Longtemps considéré comme définitif une fois déclaré, le diabète de type 2 peut désormais faire l’objet d’une stratégie de rémission. Selon les données récentes, notamment celles de l’étude DiRECT, l’atteinte et le maintien d’une perte de poids substantielle — idéalement supérieure à 10 ou 15 kg — constituent le meilleur point de départ pour contrôler cette maladie progressive.
Définition et limites de la rémission
La conférence de consensus de l’American Diabetes Association (ADA) définit la rémission du diabète comme une normalisation prolongée des glycémies en l’absence de traitement hypoglycémiant. Plus précisément, elle est caractérisée par un retour de l’hémoglobine glyquée (HbA1c) en dessous de 6 % pendant au moins trois mois, sans recours aux médicaments.
Les experts soulignent toutefois qu’il s’agit d’une rémission et non d’une guérison. Cet état est, dans la majorité des cas, temporaire et comporte un risque de rechute. La rechute est définie par un retour de l’HbA1c à 6,5 % ou plus, ou par la nécessité de réintroduire une médication pour gérer le diabète ou ses complications.
Profils et conditions de réussite
La rémission n’est pas envisageable pour tous les patients. Bien qu’il n’existe pas de prédicteur de succès absolu, les personnes ayant les meilleures chances de réussite présentent généralement les caractéristiques suivantes :
- Un diagnostic récent (moins de 6 ans).
- Un surpoids ou une obésité avec un potentiel de perte de poids.
- Des valeurs de glycémie qui ne sont pas très élevées.
- Une absence d’utilisation d’insuline.
À l’inverse, la tentative de rémission est fortement déconseillée aux personnes présentant des complications du diabète ou vivant avec un trouble de la santé mentale ou de la conduite alimentaire.
Les trois approches thérapeutiques pour viser la rémission
La rémission est principalement observée lors de pertes de poids importantes, dépassant souvent 15 kg. Trois méthodes principales sont identifiées :
- La chirurgie bariatrique : Considérée comme l’approche la plus efficace, elle s’adresse aux personnes ayant un IMC supérieur à 35. Entre 30 et 60 % des patients étaient en rémission après 5 ans, bien que ce chiffre tombe à moins de 50 % après 8 ans.
- La diète très faible en calories (TDR) : Basée sur des substituts de repas liquides (bouillons et shakes), cette méthode restrictive dure environ 5 mois, suivis d’une réintroduction progressive des aliments pendant 1 à 2 mois. L’étude DiRECT a montré que 46 % des participants étaient en rémission après un an, et 36 % après deux ans.
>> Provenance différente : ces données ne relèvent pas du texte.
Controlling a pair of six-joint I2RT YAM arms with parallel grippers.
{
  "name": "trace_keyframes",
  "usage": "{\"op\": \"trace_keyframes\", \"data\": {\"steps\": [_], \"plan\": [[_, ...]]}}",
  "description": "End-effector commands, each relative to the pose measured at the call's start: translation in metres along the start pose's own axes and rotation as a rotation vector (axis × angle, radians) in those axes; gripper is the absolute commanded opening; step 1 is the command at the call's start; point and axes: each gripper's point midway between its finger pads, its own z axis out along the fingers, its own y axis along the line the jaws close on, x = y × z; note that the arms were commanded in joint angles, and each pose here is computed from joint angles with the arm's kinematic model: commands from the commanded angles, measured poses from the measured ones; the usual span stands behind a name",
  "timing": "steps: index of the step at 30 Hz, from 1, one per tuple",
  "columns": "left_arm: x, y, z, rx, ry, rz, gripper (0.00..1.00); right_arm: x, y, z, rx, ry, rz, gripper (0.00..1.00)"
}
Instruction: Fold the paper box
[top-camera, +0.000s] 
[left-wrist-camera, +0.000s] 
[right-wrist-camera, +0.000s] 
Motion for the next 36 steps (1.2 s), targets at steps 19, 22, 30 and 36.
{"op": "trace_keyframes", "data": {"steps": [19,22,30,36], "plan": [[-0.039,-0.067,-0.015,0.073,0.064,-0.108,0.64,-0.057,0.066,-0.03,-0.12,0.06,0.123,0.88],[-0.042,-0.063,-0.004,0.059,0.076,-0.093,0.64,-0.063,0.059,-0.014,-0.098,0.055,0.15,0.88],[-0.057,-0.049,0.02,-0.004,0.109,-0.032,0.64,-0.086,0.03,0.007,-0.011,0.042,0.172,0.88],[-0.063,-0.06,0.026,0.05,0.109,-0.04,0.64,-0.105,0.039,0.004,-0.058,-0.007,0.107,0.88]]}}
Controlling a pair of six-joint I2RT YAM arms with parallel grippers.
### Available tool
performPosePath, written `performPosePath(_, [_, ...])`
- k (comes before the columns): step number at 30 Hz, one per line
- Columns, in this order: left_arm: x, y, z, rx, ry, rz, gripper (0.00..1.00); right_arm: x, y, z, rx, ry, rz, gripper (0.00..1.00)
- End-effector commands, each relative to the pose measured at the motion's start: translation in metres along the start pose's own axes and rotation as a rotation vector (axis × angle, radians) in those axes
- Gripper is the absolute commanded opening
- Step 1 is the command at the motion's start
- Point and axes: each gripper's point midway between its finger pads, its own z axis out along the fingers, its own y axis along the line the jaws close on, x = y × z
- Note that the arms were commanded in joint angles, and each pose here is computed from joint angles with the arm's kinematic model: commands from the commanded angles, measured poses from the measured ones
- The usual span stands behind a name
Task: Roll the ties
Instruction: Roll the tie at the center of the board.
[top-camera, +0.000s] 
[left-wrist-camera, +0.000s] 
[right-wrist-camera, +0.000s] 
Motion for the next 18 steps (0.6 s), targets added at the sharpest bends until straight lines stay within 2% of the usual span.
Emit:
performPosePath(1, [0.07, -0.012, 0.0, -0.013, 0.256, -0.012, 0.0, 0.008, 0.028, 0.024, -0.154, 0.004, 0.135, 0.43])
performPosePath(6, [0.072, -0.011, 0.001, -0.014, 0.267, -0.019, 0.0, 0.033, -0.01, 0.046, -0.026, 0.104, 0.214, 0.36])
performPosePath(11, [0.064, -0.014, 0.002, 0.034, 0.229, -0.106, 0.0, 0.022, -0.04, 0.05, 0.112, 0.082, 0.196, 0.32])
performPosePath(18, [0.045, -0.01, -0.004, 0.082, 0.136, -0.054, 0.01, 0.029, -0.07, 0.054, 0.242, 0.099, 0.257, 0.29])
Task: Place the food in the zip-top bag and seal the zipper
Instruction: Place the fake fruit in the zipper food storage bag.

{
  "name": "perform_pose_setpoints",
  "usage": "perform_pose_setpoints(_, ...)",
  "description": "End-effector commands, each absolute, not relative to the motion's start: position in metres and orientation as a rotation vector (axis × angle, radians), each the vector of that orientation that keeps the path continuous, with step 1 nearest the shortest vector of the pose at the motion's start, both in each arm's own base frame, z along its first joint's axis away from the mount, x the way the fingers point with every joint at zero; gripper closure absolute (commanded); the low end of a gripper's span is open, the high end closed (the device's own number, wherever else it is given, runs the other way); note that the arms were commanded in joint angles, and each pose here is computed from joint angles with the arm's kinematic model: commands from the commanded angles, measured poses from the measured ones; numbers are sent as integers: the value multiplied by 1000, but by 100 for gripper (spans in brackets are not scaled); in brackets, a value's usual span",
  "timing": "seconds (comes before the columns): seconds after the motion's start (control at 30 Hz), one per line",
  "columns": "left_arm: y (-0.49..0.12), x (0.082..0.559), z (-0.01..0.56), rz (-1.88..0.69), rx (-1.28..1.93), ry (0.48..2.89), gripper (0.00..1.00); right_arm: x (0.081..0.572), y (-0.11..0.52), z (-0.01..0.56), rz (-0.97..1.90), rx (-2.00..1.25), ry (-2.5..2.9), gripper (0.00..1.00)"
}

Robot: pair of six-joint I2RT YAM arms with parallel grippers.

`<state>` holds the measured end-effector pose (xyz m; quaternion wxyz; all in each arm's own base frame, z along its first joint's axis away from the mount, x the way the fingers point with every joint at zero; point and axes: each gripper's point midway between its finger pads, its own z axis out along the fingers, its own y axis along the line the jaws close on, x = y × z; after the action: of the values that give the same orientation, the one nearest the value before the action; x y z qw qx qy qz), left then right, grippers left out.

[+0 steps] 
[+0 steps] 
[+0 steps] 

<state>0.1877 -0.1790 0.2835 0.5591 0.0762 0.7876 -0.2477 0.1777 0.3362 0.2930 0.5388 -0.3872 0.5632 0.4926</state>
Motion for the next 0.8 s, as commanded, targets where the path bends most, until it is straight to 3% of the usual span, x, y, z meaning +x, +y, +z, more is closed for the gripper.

- Le programme d’exercice physique et alimentation faible en calories : Cette approche, s’étendant sur 4 à 12 mois, combine une alimentation réduite et 30 à 60 minutes d’activité physique 5 à 6 jours par semaine. Environ une personne sur quatre était en rémission après deux ans.
L’étude DiRECT : Résultats et impact à long terme
L’essai DiRECT, mené dans un cadre de soins primaires, a testé un programme structuré de gestion du poids. Le protocole initial comprenait une phase de remplacement total du régime alimentaire (TDR) par une formule liquide de 825 à 853 kcal/jour pendant 3 à 5 mois, suivie d’une réintroduction alimentaire de 2 à 8 semaines et d’un programme de maintenance avec des visites mensuelles.
Les résultats publiés le 23 février 2024 dans The Lancet Diabetes & Endocrinology, basés sur un suivi de 5 ans, apportent des précisions cruciales :
- Maintien du poids : Malgré une reprise de poids considérable durant les trois premières années, le groupe d’intervention a conservé une perte de poids moyenne de plus de 6 kg après 5 ans.
- Stabilité de la rémission : Environ un quart des personnes ayant atteint la rémission à deux ans l’étaient encore après cinq ans.
- Santé globale : Le groupe ayant suivi l’intervention a enregistré deux fois moins de problèmes médicaux graves nécessitant une hospitalisation sur 5 ans par rapport au groupe témoin.
- Qualité de vie : Une amélioration significative du bien-être a été observée chaque année jusqu’à la cinquième année pour les participants ayant reçu l’intervention.
Précautions et suivi médical
En raison de l’engagement important et prolongé requis, les professionnels de santé avertissent que l’échec de la rémission ou une rechute peut avoir des répercussions négatives sur l’estime de soi. Un encadrement par une équipe spécialisée est primordial pour assurer la sécurité du processus.
Une fois la rémission atteinte, un suivi rigoureux reste nécessaire : des prises de sang tous les six mois sont requises pour surveiller toute récidive. Par ailleurs, la surveillance de la tension artérielle, du cholestérol et le maintien d’habitudes de vie saines demeurent essentiels.